Culture Rots From The Top
The people at the very top of a company have an ongoing opportunity to change anything or anyone within a culture that’s not deemed to be working. They’re not just influencers, they’re the architects of their company’s cultural environment. They have the unique ability to reshape any aspect of the culture that’s not working.
But with great power comes great responsibility. When it comes to setting the tone for culture, the buck stops with those at the top and a failure to take meaningful action will have lasting consequences.
Let’s take Uber as one — very high profile — example.

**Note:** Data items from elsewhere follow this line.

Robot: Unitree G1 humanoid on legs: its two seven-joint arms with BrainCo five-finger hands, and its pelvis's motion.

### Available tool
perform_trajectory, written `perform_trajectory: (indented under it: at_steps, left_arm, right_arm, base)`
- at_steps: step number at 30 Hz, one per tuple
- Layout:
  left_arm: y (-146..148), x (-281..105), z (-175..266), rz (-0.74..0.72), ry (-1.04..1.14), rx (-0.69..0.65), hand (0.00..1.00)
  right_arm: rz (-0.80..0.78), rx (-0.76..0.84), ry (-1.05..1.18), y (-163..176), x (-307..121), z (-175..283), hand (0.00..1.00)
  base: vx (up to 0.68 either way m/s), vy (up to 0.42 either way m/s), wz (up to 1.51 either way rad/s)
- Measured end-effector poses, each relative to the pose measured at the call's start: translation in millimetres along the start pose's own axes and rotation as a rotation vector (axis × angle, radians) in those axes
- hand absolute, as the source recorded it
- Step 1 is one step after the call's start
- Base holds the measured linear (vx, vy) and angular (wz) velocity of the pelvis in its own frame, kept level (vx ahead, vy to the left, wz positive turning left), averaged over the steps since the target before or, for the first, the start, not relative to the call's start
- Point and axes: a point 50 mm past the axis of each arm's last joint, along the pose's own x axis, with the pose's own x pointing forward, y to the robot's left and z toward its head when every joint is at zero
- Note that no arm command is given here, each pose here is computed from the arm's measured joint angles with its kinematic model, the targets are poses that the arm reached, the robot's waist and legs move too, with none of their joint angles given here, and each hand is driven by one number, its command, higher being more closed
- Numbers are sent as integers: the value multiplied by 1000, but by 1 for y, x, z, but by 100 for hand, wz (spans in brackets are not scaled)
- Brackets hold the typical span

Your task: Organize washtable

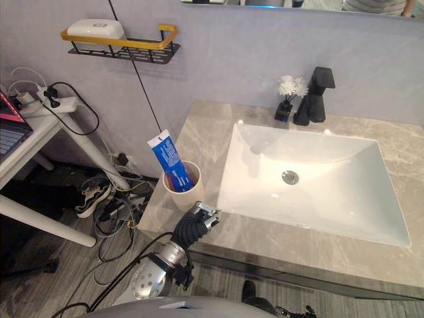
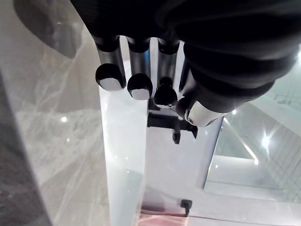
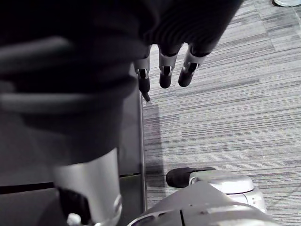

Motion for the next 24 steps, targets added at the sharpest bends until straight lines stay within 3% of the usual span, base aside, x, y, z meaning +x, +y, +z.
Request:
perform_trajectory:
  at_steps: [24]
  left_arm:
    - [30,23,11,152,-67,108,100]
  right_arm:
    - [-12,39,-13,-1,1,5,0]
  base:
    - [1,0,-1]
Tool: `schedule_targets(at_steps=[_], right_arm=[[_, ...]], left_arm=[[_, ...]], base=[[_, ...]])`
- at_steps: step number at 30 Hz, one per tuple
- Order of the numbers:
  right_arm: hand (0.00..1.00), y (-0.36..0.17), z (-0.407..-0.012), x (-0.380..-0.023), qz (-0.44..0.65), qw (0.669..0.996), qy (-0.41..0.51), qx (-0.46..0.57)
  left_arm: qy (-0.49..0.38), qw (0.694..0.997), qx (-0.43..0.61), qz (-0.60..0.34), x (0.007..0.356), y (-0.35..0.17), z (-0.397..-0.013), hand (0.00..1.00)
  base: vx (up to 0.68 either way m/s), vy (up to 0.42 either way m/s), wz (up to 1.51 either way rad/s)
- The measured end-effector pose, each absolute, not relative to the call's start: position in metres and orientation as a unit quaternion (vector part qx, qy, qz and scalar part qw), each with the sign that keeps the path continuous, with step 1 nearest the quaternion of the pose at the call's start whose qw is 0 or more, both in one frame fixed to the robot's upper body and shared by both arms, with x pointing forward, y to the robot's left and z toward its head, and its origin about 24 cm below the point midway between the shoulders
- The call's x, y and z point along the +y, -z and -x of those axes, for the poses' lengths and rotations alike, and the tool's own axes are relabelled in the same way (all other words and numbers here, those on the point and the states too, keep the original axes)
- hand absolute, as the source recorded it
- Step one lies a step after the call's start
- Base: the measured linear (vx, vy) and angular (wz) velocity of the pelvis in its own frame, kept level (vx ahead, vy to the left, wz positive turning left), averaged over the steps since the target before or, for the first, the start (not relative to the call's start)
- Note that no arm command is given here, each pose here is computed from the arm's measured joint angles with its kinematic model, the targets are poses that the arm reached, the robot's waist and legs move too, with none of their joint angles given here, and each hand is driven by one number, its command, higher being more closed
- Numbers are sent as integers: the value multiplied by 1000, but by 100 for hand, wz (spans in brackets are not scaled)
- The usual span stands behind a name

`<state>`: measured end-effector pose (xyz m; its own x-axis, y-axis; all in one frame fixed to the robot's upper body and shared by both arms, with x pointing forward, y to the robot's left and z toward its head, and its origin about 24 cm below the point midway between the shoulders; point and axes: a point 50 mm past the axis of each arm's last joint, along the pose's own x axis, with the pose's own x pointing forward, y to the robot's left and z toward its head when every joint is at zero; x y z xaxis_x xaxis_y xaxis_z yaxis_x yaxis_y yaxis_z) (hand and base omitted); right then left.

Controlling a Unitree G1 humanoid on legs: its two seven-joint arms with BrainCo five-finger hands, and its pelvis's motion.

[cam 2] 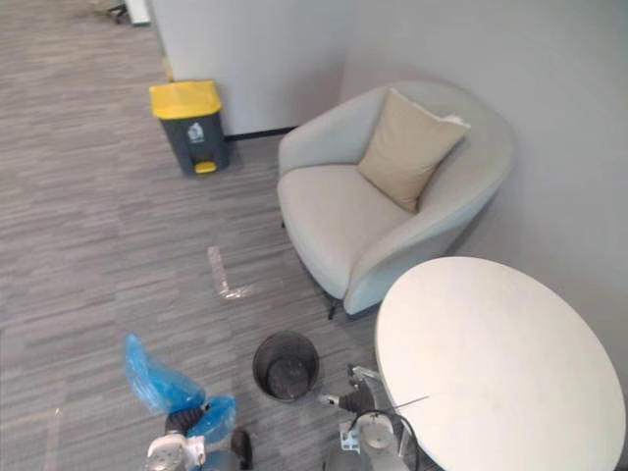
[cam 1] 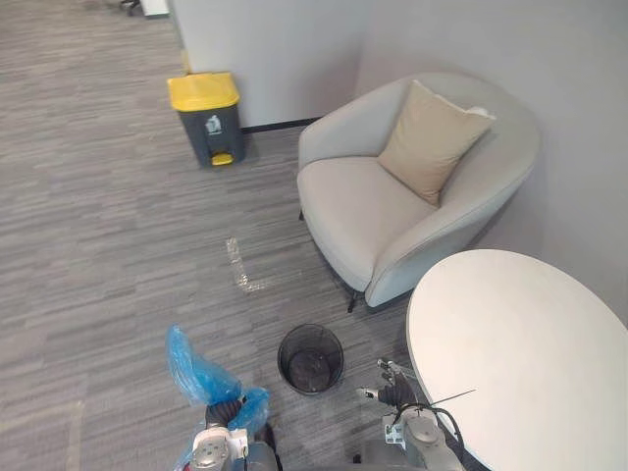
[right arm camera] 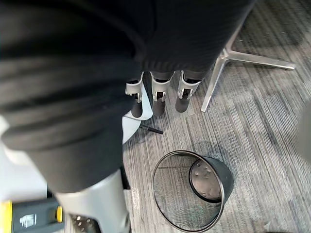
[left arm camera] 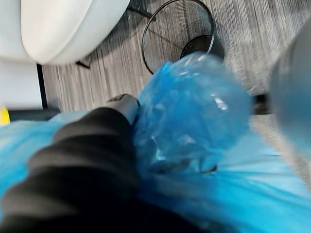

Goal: Gather rubbish on tea table into small bin, then transfer packed bag to large trash can.

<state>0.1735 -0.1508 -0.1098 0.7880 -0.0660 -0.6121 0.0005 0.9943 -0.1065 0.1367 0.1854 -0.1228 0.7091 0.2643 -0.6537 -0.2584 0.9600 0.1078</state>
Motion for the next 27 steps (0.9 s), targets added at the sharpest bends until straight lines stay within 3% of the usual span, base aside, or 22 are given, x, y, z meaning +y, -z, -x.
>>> schedule_targets(at_steps=[6,15,27], right_arm=[[0,98,-187,-157,43,955,39,292],[0,96,-190,-162,35,955,61,289],[0,117,-177,-156,23,935,62,349]], left_arm=[[-110,935,337,15,156,118,-150,100],[-89,938,335,6,151,116,-159,100],[-78,913,396,-57,178,134,-131,100]], base=[[-295,-208,70],[-151,37,77],[-96,135,35]])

In early 2017, Uber was one of the first organisations to be publicly outed for its culture, starting a trend that has only intensified since. A former employee wrote an article about the harassment she (and others) had faced, that HR and senior management refused to act on.
A report in the New York Times highlighted technology that Uber was working on that was designed to deceive law enforcement. A competitor sued the company for corporate theft and if all that wasn’t enough, co-founder and CEO Travis Kalanick was recorded berating an Uber driver, Fawzi Kamel, in a video that went viral. In the same video he also boasted to the other people in the car about the fact that he deliberately creates a ‘hard’ working environment.
By June and in response to investor revolt, Kalanick resigned. At that time, he was also dealing with the death of his mother in an accident which also saw his father seriously injured. During his leave of absence to care for his father, Kalanick penned a 2,000-word note to himself (which was published by Gizmodo in September 2019) about the crisis and what he would do differently. It’s a fascinating insight into his way of thinking and working, and contains some degree of regret for the toxic culture that he himself created. One set of comments particularly stood out for me:
- “I put growing our business ahead of properly scaling our internal culture and organisation.”
- “I favoured logic over empathy, when sometimes it’s more important to show you care than to prove you’re right” and finally;
- “I focused on getting the right individuals to build Uber, without doing enough to ensure we’re building the right kind of teams.”
This kind of thinking and behaviour is not unique to Uber. It may be prevalent in your organisation right now and the people who can fix it and become catalysts for change are those at the top.
Toxic culture is the biggest risk to every organisation, regardless of size, industry or country. It can destroy lives, results, reputations and the organisation itself. Ignoring it won’t make it go away and a different approach has to be taken if the organisation is to truly change.
Detoxing the culture requires every leader and manager within an organisation (and I do mean everyone, from the board to the CEO to the managers who run day-to-day operations) to be committed to living the organisation’s values and demonstrating the expected behaviours. Only then will others take inspiration and do likewise.
For decades there has been an underinvestment in culture, with words such as ‘fluffy’ still prevailing in companies that haven’t yet caught up to its importance to either employee or organisation health. My role as an independent consultant working with an organisation for the first time is to find out which of these they’re most concerned about.
Is it the employee health statistics?
- One in four people dreads going to work
- People with high levels of work stress were 22x more prone to suicidal thoughts
- Odds of suffering a major disease increase by 35–55 per cent.
Or the organisational health statistics?
- Employee turnover triggered by toxic culture costs US employers alone nearly $50bn each year
- Extremely disengaged employees are 20 per cent less productive than their engaged counterparts
- Culture is 12.4 times more likely than compensation to predict whether an employee leaves.
But here’s the kicker. Investing in deliberate culture building not only mitigates these risks it also unlocks potential for fantastic results. According to recent research, 92% of CEOs now understand this, yet, only 16% are doing anything about it.
So, leaders, it’s time to step up. Your employees are watching, and they’re not afraid to call out toxic behaviour. Remember, culture doesn’t just impact your bottom line — it shapes lives.